Now I’ll turn the call over to David, and then I’ll come back and close with some more color on our renewable diesel and SAF markets and our 2025 key objectives.

David Lunin: Thanks, Todd. I’ll review our financials by segment and our efforts over the past year have really simplified and derisked our business while providing an exceptional growth platform going forward. Turning to Slide 6. Our Specialty Products segment generated $43.4 million of adjusted EBITDA during the quarter and $193.6 million for the full year. We continue to see strong volumes, particularly among our more specialty products lines, reflecting our commercial excellence programs and improving operational reliability. Our commercial excellence programs remain focused on aligning sales, procurement and operations to maximize the value of our products and place them into the right markets. Specialty margins were in line with our improved mid-cycle expectation of $60 per barrel, reflecting our customer and application diversity as well as the incremental value earned through our integrated network.

Year-over-year results were hampered by a weakened commodity environment driving the decline in the Gold Coast industry fuel margins. We’ve seen some improvement already in the first quarter of 2025, which is encouraging. Offsetting the weakened commodity environment was strong sales volume performance, which came in a more challenging market environment than we have seen in the past few years as demand softened and global inventories levels increased. The last time we saw a commodity price environment like the past years was over five years ago and specialty margins were approximately $20 a barrel lower in that environment. Many may remember that at the peak of margins a little over a year ago, we said that half of the improvement was market related and half was our commercial excellence focus, and we saw that play out in 2024.

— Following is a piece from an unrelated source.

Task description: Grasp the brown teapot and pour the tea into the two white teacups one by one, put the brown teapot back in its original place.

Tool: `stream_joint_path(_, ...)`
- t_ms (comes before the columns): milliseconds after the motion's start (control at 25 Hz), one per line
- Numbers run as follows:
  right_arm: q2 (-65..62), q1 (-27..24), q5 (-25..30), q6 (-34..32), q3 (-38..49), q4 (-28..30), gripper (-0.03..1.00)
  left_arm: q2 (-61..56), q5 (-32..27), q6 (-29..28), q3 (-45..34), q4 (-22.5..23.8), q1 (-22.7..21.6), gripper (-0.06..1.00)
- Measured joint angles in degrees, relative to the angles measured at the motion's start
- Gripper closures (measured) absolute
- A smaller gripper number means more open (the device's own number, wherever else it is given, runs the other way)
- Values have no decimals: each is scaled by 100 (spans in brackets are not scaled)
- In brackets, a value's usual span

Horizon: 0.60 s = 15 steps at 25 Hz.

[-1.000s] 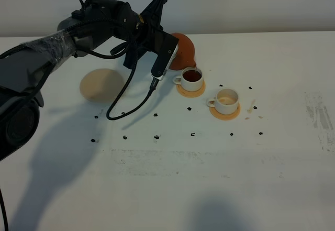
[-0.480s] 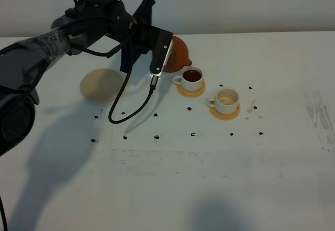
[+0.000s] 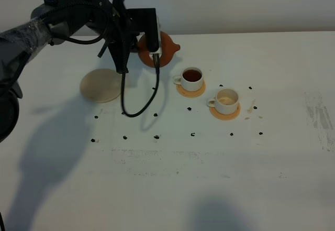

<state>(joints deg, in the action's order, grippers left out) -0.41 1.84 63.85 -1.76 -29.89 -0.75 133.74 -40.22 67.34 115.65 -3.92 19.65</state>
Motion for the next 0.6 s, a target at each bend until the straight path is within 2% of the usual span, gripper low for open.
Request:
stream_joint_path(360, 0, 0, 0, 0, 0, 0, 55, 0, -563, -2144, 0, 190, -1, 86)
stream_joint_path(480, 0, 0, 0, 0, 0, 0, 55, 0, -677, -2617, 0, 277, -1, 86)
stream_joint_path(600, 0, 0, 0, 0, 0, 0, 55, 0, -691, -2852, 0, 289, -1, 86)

Although, keeping this margin improvement in a tough market is an accomplishment, but also on placing more volume. Looking ahead, we expect to continue to produce specialty margins over $60 a barrel in our specialty products and Solutions segment, even in tougher current market conditions. Moving to Slide 7 and our Performance Brands segment. We posted strong quarterly results of $16.3 million, reflecting a 15% period-over-period volume growth and continued commercial improvement in the business. For the year, we produced $57.4 million in adjusted EBITDA. 2024 was the second year of our transformation work in this segment based on a fully integrated specialty strategy and our commercial excellence programs. We are seeing a positive result as volume rose 22% in 2024 versus 2023.

We saw some insurance proceeds throughout the year that contributed a few million to our full year results. And the insurance adjusted EBITDA number is roughly $52 million, and we expect continued growth in 2025 as we are beginning some supply chain and operational efficiency programs in addition to our commercial framework. Earlier in the call, Todd discussed the sale of our industrial portion of Royal Purple. This sale was completed at a roughly 10 times EBITDA multiple, and we believe through operational and supply chain efficiencies, this transaction unleashes will be able to recapture the majority of the EBITDA we’ve sold over the next two years. On Slide 8, our Montana/Renewables segment, generated $10.9 million of adjusted EBITDA in the fourth quarter compared to a negative $25.8 million in the prior year period and $16.7 million for the full year.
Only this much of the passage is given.